WORK TASK: What lines in the entries below contain the word "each"? Copy all of them.

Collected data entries
····················

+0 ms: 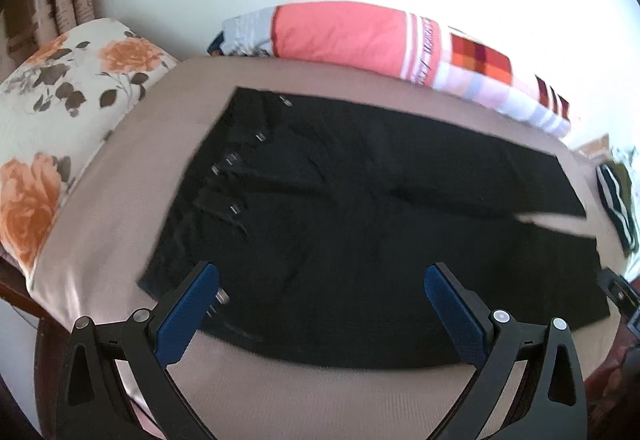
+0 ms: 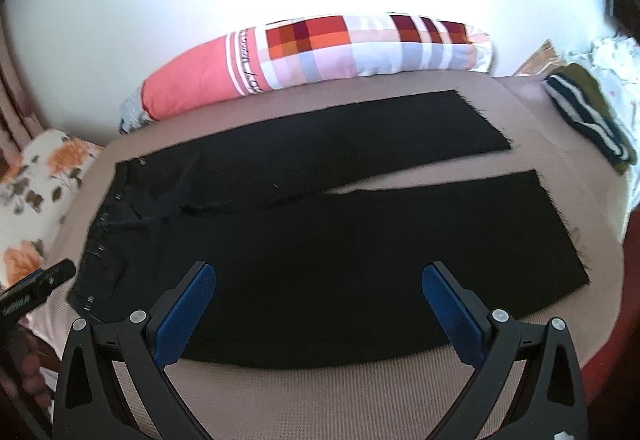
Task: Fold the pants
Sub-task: 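Grasp the jeans waistband with the left gripper while the right gripper grasps the leg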
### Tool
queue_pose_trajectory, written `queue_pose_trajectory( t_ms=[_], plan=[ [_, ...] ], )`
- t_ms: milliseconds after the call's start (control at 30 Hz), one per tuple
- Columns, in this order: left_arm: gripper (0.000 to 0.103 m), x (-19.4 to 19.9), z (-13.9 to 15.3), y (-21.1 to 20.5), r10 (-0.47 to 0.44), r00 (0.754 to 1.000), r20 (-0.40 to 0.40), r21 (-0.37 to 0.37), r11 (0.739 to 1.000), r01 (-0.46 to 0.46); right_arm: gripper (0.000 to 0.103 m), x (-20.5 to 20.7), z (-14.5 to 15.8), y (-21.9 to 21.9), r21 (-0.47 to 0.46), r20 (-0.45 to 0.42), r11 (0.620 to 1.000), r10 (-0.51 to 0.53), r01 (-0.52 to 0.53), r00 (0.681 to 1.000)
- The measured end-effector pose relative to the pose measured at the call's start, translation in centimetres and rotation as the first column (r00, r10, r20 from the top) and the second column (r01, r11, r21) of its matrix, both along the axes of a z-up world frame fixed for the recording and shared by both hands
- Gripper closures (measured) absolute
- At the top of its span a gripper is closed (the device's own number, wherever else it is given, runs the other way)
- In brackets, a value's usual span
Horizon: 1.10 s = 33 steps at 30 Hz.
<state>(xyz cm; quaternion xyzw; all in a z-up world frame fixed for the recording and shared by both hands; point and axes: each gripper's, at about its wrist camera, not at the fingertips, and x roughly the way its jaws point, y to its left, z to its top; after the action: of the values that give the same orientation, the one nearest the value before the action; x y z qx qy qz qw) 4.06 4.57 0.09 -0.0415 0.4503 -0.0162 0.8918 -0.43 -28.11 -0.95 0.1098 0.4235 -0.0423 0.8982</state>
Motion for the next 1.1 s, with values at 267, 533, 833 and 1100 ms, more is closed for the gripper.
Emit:
queue_pose_trajectory(
  t_ms=[267, 533, 833, 1100],
  plan=[
    [0.025, 9.3, 1.0, 7.2, 0.051, 0.998, -0.021, -0.069, 0.996, -0.052, 0.0, 4.5, 1.5, -0.3, 0.024, 0.068, 0.996, 0.081, -0.083, 0.994],
    [0.043, 20.4, -3.2, 14.4, 0.008, 0.99, -0.14, -0.358, 0.932, -0.058, 0.0, 10.2, 1.0, 0.3, 0.279, 0.082, 0.952, 0.105, -0.124, 0.991],
    [0.048, 29.2, -9.9, 18.0, -0.024, 0.966, -0.257, -0.498, 0.86, -0.111, 0.0, 16.0, -2.2, 2.7, 0.296, -0.006, 0.949, 0.118, -0.111, 0.993],
    [0.075, 33.0, -12.0, 17.3, -0.142, 0.954, -0.266, -0.577, 0.816, -0.04, 0.0, 20.7, -4.9, 5.1, 0.265, -0.075, 0.956, 0.151, -0.126, 0.986]
  ],
)
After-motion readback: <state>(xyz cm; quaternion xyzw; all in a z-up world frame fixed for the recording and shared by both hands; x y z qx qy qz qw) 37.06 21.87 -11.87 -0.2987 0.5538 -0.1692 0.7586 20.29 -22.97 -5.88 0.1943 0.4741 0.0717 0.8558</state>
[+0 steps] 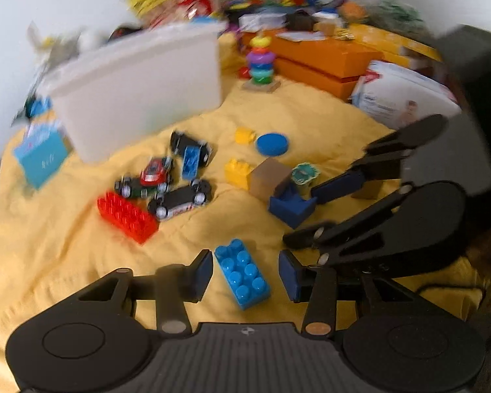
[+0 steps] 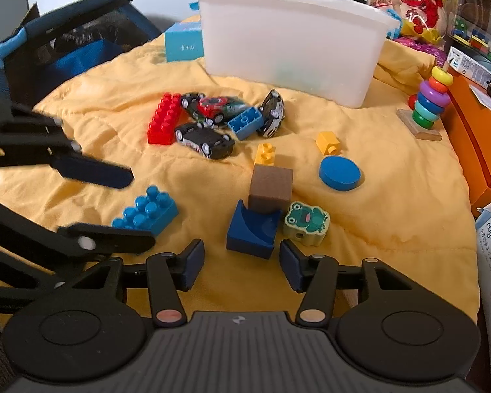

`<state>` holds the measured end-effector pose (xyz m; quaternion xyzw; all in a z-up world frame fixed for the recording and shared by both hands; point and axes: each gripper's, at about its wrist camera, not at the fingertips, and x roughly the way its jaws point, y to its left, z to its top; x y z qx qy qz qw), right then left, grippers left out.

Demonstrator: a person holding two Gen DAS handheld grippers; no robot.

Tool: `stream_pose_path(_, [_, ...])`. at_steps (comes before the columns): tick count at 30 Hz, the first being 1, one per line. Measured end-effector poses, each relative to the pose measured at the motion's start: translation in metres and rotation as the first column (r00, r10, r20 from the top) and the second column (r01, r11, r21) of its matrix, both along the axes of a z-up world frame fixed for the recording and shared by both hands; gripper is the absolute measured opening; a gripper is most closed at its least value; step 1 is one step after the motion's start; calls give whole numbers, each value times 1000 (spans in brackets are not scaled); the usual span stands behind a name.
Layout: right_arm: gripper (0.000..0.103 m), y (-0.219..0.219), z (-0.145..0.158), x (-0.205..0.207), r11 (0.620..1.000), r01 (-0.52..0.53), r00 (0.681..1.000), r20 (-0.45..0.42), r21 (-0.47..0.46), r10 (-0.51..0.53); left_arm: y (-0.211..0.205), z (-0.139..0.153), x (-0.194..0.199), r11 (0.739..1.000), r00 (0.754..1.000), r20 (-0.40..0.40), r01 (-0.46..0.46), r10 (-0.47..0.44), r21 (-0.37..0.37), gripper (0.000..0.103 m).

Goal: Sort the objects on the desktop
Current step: 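Grasp the blue wedge block with the right tool while the left tool holds the blue brick, then carry both blue pieces over the white bin and release both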

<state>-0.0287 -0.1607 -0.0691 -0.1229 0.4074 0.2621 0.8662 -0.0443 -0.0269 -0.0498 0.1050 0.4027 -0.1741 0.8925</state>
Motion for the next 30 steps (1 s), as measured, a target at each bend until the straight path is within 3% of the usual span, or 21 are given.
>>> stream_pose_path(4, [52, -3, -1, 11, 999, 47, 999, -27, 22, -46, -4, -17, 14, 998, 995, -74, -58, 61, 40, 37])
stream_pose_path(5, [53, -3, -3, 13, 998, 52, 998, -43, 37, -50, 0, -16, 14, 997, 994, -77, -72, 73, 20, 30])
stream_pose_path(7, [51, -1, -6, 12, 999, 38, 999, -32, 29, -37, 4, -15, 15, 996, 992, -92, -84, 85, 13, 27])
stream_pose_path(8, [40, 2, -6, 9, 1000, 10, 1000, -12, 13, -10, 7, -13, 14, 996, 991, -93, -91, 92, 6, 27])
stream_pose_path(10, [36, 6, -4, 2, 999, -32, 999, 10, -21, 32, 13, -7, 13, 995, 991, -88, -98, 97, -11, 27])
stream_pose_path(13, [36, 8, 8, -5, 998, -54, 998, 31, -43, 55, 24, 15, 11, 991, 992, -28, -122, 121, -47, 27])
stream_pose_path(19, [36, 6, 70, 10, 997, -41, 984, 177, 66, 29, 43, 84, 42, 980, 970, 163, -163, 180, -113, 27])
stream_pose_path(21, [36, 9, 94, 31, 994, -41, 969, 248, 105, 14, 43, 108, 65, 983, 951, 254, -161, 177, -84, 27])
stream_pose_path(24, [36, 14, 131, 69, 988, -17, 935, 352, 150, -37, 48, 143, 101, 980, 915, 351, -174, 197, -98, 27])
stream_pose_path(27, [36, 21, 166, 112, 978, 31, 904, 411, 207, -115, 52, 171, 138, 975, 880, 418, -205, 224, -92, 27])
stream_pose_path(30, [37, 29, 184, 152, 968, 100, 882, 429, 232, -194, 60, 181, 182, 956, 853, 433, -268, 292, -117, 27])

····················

YOUR SOLUTION:
<state>(xyz cm; quaternion xyzw; all in a z-up world frame fixed for the recording and shared by both hands; point and axes: each gripper's, at about its wrist camera, not at the fingertips, and x roughly the way its jaws point, y to its left, z to its top; after the action: of the values that give the same orientation, the one nearest the value before the action; x y z qx qy qz qw) 4.06 4.57 0.09 -0.0415 0.4503 -0.0162 0.8918 -0.43 -28.11 -0.95 0.1098 0.4235 -0.0423 0.8982</state>
`<state>` holds the measured end-effector pose (xyz m; quaternion xyzw; all in a z-up world frame fixed for the recording and shared by both hands; point and axes: each gripper's, at about its wrist camera, not at the fingertips, and x roughly the way its jaws point, y to its left, z to its top; x y z qx qy qz qw), right then left, grippers left out.
Tool: `stream_pose_path(_, [_, ...])`. at_steps (comes before the columns): tick count at 30 Hz, the first being 1, one per line. Measured end-effector poses, each relative to the pose measured at the motion's start: translation in metres and rotation as the first column (r00, r10, r20 from the top) and the second column (r01, r11, r21) of its matrix, both along the axes of a z-up world frame fixed for the recording and shared by both hands; gripper is the absolute measured opening; a gripper is most closed at its least value; step 1 is one step after the motion's start; calls give whole numbers, each value times 1000 (spans in brackets are not scaled); the usual span stands behind a name.
Motion for the next 30 steps (1 s), as measured, a target at each bend until the straight path is within 3% of the usual span, or 21 are given.

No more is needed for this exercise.